Randy Newman: Harps and Angels
The world (still) isn’t fair, but the gimlet-eyed songwriter keeps singing about it
Many albums I receive in the mail include an artist bio that describes something other than the album I’m listening to. Emo bands cite Van Morrison influences. Metal ensembles insist their album isn’t like all the rest; that it features more in the way of inventive melody. And singer/songwriters transcend the clichés of their chosen genre—often alt.country—only to sing more songs about girls who haunt their memories as they stare down the barroom floor or wait on a train that never comes. I’m not calling these people liars. They’re just not as creative as they’d like to think. Or maybe they’re just too subtle for my taste.
But when Randy Newman decides to finally release the pause button on his songwriting career (taking a break from his lucrative Grammy-winning film scoring career), I know I’ll find myself intrigued. Because Newman believes his songs should be about something. He likes concepts and characters. He doesn’t mind making people uncomfortable. And if he was willing as a young, struggling songwriter to alienate his audience, you can be sure that, as he gets closer to that grand retirement, he isn’t likely to hold his tongue just to uphold some sense of decorum.
In context with other songwriters and their socially gracious platitudes, Newman can seem a tad mean. But it’s one of his greatest strengths. He deals with human nature. For every fine songwriter who dreams of a world holding hands like one magical Vaseline Intensive Care commercial, Newman uncovers the paradoxes, ironies and difficult decisions that “good” people face when their comfort zones are in jeopardy. Love is absolute but conditional.
On Harps and Angels, even Newman is kicked out of his comfort zone. “A Few Words in Defense of Our Country” began as a concert favorite and a YouTube offering where Newman’s frustration with the country’s right-wing shift caused him to bleed a little. “But I defy you, anywhere in the world / To find me two Italians as tightass as the two Italians we got,” he sings of Supreme Court Justices Antonin Scalia and Samuel Alito. The verse was cut from the New York Times’ lyric reprint that ran as an Op-Ed piece—and here Newman recites it with all the contempt he can muster.

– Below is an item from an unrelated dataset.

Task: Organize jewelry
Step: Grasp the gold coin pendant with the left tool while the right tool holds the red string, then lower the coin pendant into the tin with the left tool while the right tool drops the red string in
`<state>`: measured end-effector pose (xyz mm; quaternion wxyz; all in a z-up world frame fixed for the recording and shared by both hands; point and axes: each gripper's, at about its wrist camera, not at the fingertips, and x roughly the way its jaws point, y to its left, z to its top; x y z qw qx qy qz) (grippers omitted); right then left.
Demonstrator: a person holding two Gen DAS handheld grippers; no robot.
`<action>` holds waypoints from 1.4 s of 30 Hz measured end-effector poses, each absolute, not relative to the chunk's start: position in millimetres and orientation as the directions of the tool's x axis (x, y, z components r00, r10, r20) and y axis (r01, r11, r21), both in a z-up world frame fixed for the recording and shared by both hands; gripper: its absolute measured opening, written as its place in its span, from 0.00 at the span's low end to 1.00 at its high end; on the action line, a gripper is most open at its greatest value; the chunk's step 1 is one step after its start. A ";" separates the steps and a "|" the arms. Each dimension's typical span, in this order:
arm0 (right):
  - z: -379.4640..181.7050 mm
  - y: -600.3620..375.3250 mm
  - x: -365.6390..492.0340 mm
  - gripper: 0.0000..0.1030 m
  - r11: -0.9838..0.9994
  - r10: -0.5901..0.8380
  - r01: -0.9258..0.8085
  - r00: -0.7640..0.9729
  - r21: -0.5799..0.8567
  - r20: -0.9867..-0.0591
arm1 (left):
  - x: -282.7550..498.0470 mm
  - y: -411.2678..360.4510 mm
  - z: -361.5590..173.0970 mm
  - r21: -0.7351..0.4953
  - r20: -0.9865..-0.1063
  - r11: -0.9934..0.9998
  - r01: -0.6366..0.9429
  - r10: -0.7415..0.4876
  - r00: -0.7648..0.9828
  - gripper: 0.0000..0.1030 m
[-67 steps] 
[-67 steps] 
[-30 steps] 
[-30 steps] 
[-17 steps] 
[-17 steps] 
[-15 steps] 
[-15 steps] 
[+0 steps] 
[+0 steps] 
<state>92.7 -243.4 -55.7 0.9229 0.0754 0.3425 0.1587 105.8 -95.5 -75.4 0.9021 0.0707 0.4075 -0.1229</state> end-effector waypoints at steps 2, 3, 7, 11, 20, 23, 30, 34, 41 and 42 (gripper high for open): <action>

You don’t get Newman like this very often. His conscience is strong, but long ago it accepted mankind’s limits, which is where he finds his best material. “Only a Girl” revisits his obsession with the battle of the sexes that turned up frequently on his last studio album, 1999’s Bad Love, where love often played like a corporate-boardroom move. (“Why would someone beautiful as she / Love someone old like me / Maybe it’s the money… / God damn it.”)
“Korean Parents” makes a case that the ever-escalating permissive parenting of the past few generations could benefit from the tighter, performance-driven expectations of the Korean immigrants who don’t coddle their young. “So sick of hearing about the greatest generation / That generation could be you / So let’s see what you can do / Korean parents and you.” Yet, of course, Newman eventually throws one right down the plate. “Feels Like Home” is the song anyone could cover, almost sentimental as the album’s closer, a lonely old man glad to have another person’s affection.
So many laugh-out-loud moments resonate beyond the punchline, and each new spin of the album reveals another. “A Piece of the Pie” looks at the economic disparity that puts Newman in the uncomfortable spot of the “have-mores” and pins our hopes on Jackson Browne(!). “Potholes” reflects on aging and the possibility that losing your memories is as useful as keeping them. Of course, loved ones remember the things about you that you wish they’d forget.
Harps and Angels is another fine Randy Newman album, minimally produced by Mitchell Froom and Lenny Waronker; Newman arranges and orchestrates as he sees fit with an emphasis on New Orleans-style piano fills, and with no attempts at rap, hard rock or girlpop. Not that that would’ve been bad. It’s just not here.